Jota
Dangelo
Médico, professor, ator,
diretor e produtor teatral
Por
Pepe Chaves
De
Belo Horizonte-MG
Para
Via Fanzine
Jota
Dangelo
José Geraldo Dangelo
(Jota Dangelo) nasceu em São João del Rey-MG em 1932. Diretor, ator,
dramaturgo e gestor cultural. É reconhecido como renovador do teatro de
Belo Horizonte, sobretudo a partir do fim da década de 1950, quando
participou da fundação do Teatro Experimental. Durante a ditadura
militar, escreveu e dirigiu textos que fazem oposição a esse regime. Ao
mudar para a capital, ingressou no curso de medicina da Universidade de
Minas Gerais - UMG (atual Universidade Federal de Minas Gerais - UFMG),
onde se formou. A partir de 1982, passou a ocupar cargos públicos em
órgãos ligados à cultura, em Belo Horizonte e no Estado de Minas Gerais.
Foi responsável pela revelação de vários atores e diretores do teatro e
tevê brasileira. Foi responsável por louváveis inovações nas produções
teatrais em Minas Gerais. Também se preocupou com a formação de
profissionais das artes cênicas e contribuiu para com a
profissionalização do teatro em Minas Gerais e no Brasil. Lançou em
março de 2010, o livro “Os anos heróicos do Teatro em Minas”. Com
prefácio do jornalista Marcelo Castilho Avelar, o livro aborda o período
de 1950 a 1990, contando a trajetória dos grupos de teatro que se
formaram e mantiveram acesa a chama das artes cênicas em Minas. Além de
contar a epopéia que foi a fundação do Teatro Universitário na década de
50, Jota Dangelo descreve, com detalhes, a trajetória dos grupos que
fundou e dirigiu, ou seja, o Teatro Experimental (1959-1973), O Grupo
(1974 – 1989) e a Casa de Cultura Oswaldo França Junior (1990-2000). A
obra se completa com 14 entrevistas feitas com os diretores dos grupos
de teatro existentes nos 40 anos abordados pelo livro, entre os quais,
João Ceschiatti, Paulo Cesar Bicalho, Eid Ribeiro, Haydée Bittencourt,
Carlos Xavier, Pedro Paulo Cava, João Etienne Filho, Ronaldo Brandão,
Ronaldo Bosch e Ítalo Mudado. Dangelo é também autor dos seguintes
livros: “Oh!Oh!Oh!

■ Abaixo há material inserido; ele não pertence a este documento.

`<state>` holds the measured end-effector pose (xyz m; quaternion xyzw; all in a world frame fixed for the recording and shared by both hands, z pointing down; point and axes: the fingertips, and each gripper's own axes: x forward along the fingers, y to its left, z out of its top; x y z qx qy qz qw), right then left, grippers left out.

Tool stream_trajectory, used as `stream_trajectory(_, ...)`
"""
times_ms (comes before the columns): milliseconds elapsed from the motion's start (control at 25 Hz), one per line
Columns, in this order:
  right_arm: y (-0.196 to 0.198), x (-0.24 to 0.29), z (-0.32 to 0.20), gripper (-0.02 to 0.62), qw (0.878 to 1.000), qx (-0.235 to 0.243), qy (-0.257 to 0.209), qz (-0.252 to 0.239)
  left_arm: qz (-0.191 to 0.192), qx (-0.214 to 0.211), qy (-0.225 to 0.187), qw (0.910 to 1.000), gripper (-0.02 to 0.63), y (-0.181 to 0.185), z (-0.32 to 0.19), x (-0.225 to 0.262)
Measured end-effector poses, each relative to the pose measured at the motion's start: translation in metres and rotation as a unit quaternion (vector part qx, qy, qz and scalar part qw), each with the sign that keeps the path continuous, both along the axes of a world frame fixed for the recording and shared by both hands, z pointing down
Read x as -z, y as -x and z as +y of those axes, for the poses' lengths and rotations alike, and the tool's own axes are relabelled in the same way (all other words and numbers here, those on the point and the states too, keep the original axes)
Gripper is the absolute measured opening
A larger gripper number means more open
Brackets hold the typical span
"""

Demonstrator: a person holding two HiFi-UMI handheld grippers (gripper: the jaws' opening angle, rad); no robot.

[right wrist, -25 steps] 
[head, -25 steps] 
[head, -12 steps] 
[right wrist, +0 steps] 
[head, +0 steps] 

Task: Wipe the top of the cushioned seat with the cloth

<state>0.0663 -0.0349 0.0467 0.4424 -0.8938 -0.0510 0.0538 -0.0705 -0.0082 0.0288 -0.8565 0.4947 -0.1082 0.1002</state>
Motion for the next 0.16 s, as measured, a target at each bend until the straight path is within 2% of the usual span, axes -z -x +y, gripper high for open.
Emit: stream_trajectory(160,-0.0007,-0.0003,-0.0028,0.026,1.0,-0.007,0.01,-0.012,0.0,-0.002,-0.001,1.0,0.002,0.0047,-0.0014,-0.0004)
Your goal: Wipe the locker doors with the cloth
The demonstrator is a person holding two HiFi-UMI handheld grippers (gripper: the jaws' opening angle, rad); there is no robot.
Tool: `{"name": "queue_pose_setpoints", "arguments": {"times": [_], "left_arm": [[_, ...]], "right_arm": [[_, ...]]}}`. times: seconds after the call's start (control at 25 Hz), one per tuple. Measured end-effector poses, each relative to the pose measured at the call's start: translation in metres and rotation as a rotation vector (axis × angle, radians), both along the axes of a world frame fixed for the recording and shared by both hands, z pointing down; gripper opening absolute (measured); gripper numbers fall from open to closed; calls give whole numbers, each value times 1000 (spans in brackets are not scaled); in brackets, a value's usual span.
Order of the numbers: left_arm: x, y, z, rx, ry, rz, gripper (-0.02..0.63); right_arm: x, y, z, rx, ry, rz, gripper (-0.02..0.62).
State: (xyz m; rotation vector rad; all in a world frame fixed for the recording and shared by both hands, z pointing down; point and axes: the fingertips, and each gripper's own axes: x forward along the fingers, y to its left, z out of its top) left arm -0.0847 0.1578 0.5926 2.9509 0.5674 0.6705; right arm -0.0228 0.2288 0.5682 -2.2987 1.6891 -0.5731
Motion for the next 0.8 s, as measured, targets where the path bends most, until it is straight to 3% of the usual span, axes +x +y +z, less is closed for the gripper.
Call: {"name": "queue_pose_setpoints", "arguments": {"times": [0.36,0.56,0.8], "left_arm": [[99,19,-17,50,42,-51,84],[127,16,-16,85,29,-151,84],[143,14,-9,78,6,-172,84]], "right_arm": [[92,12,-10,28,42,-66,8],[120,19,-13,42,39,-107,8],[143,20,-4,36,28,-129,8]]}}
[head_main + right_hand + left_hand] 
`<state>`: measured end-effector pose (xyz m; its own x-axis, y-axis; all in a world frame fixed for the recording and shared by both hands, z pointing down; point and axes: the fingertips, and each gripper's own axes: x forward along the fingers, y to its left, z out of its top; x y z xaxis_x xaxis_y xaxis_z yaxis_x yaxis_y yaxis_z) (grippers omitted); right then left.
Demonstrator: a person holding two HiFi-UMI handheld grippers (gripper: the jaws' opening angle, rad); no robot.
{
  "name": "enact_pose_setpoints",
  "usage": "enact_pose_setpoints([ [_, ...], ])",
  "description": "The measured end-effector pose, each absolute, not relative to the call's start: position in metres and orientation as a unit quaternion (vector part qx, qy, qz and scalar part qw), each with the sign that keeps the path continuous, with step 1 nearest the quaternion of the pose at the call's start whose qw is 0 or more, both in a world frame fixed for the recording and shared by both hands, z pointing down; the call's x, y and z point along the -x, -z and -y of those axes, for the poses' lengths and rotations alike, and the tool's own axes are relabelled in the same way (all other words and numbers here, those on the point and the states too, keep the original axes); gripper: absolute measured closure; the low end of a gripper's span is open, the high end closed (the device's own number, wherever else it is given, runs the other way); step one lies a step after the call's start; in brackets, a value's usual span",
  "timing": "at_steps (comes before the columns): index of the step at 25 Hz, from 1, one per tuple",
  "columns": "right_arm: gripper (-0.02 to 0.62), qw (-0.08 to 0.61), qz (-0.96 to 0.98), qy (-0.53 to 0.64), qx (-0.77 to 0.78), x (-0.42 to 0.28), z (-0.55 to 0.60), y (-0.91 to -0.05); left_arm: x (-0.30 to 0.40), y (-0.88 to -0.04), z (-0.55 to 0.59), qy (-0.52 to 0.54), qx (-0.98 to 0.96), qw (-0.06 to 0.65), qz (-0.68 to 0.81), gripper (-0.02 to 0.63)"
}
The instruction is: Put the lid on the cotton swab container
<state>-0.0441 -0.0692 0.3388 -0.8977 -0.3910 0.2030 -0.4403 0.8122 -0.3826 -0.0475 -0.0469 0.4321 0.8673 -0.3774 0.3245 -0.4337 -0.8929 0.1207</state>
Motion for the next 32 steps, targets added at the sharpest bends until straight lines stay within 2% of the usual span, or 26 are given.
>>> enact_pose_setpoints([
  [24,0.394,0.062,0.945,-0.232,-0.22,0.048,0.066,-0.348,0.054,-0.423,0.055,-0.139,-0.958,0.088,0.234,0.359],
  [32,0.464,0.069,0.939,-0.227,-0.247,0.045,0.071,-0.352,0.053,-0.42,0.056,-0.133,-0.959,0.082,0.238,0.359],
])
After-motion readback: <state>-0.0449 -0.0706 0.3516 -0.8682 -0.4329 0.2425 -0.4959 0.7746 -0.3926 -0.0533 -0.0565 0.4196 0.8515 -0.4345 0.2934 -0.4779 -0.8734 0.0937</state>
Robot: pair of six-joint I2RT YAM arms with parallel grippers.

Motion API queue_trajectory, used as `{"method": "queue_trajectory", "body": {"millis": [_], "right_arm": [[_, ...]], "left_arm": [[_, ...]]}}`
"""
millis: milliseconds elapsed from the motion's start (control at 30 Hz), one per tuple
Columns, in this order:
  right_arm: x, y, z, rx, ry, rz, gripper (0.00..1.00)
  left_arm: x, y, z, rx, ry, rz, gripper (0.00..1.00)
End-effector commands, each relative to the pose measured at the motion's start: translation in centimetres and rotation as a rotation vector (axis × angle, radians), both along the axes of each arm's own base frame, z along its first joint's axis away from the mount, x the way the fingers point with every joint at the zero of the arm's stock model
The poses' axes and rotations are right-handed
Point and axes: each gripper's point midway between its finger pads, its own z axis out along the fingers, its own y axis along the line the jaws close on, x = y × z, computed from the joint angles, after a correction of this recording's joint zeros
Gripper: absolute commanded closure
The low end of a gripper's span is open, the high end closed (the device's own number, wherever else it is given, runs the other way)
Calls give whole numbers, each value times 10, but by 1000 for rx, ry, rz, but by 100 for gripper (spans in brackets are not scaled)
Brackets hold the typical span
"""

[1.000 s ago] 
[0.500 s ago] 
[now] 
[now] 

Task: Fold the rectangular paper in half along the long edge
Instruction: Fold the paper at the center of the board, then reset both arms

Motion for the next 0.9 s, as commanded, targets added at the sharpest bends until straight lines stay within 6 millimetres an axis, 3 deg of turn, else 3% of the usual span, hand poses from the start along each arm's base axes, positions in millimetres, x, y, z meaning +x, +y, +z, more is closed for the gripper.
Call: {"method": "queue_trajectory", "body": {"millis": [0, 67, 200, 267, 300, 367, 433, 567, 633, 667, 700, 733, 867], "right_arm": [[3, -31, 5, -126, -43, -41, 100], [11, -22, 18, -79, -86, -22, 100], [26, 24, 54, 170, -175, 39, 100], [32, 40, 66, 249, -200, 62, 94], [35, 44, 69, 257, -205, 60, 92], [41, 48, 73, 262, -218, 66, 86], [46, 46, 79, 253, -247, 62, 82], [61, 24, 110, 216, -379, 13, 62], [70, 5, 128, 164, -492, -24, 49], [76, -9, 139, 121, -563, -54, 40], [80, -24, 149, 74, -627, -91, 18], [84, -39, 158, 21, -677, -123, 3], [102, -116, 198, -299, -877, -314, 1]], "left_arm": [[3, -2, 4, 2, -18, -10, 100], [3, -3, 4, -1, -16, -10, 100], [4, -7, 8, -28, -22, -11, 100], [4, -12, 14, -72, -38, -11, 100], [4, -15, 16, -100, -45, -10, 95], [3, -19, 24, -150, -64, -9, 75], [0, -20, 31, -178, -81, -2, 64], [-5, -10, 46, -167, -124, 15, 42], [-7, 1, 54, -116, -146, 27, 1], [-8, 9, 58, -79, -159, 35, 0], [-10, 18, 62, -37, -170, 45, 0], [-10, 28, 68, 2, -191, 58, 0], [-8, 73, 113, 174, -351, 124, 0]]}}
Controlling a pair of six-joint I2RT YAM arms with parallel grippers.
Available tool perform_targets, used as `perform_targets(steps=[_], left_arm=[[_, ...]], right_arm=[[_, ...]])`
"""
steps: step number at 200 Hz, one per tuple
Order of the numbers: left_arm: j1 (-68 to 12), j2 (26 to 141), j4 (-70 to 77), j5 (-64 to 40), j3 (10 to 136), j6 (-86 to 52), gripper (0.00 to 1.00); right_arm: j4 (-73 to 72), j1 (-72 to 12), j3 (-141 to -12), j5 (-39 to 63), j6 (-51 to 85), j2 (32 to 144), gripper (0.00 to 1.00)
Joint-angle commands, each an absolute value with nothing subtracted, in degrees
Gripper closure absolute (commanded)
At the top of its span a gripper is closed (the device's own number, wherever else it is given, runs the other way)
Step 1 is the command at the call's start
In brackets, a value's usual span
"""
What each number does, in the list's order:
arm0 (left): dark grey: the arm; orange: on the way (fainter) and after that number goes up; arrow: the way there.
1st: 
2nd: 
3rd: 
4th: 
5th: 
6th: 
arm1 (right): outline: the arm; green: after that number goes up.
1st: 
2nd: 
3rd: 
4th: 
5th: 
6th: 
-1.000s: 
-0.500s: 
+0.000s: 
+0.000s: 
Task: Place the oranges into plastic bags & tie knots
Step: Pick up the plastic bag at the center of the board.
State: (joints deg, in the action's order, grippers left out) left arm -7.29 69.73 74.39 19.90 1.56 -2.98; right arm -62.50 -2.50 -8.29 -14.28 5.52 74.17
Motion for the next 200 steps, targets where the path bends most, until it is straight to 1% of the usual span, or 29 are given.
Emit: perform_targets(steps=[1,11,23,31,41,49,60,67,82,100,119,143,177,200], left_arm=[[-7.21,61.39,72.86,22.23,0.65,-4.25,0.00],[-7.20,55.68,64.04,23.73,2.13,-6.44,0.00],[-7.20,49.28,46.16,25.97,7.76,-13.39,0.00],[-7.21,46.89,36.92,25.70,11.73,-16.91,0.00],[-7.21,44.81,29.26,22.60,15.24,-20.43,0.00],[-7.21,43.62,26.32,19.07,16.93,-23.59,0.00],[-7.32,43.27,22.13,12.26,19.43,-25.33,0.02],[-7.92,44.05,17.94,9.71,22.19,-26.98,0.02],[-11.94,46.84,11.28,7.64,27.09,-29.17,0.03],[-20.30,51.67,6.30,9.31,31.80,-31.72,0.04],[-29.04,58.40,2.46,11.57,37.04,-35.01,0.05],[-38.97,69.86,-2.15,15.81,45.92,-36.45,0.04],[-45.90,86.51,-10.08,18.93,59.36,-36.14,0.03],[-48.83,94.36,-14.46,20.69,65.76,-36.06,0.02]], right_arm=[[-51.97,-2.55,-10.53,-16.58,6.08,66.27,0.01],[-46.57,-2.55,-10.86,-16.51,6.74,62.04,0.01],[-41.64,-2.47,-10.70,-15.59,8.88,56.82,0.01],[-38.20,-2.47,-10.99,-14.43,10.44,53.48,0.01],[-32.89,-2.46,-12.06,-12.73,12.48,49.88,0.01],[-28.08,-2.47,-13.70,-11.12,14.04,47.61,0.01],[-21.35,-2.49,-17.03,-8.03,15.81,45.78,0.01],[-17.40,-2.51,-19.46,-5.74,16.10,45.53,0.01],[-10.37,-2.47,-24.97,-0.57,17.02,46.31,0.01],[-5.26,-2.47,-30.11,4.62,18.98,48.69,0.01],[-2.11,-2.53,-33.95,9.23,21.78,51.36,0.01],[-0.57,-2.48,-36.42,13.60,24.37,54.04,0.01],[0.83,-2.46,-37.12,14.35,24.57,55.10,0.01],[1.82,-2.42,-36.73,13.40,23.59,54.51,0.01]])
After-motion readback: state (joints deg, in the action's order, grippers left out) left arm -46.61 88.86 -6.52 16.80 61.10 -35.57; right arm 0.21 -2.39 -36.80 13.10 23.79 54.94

Minas Gerais”; Livraria Itatiaia (com Jonas Bloch);
“O Humor do Show Medicina” (com Ângelo Machado); “São João Del-Rei”;
“Subsídios para a História do Carnaval de São João Del-Rei de 1950 a
2000”; “Belém do Pará”; “O Sol Nascente na Amazônia”; “O Vale do Rio
Doce” e “Doce Geologia”. Atualmente, Jota Dangelo é professor
universitário e presidente do BDMG Cultural – do Banco de
Desenvolvimento de Minas Gerais, instituição de capital misto, com
participação do governo mineiro.
Via Fanzine - A
partir de 1950, vindo de sua cidade, São João Del Rey, o senhor passou a
residir e trabalhar em Belo Horizonte. Como foi, naquela época, aos 18
anos chegar na capital mineira vindo de uma cidade interiorana?
Jota Dangelo
– Não foi muito fácil. Eu vinha de uma família de cinco irmãos, de
classe média remediada, sem muitas condições financeiras,
particularmente para a minha manutenção na capital de Minas. Foi um
período em que tive que estudar e trabalhar para completar a mesada que
meu pai e minhas irmãs me enviavam. Felizmente não tinha que pagar meus
estudos na Faculdade de Medicina da UFMG. Estas dificuldades não me
impediram de aproximar-me, de imediato, do universo intelectual da
cidade, junto com outros jovens que também estavam começando seus
estudos superiores. Naquele tempo éramos muito unidos, ainda que nossas
atividades e preferências não fossem as mesmas. Assim, havia quem estava
interessado em cinema, outros em dança, outros em literatura, outros em
teatro, como eu.
VF - E como se deu a
sua entrega às artes cênicas? O senhor já havia tido alguma experiência
teatral em São João Del Rey ou tudo se iniciou em Belo Horizonte?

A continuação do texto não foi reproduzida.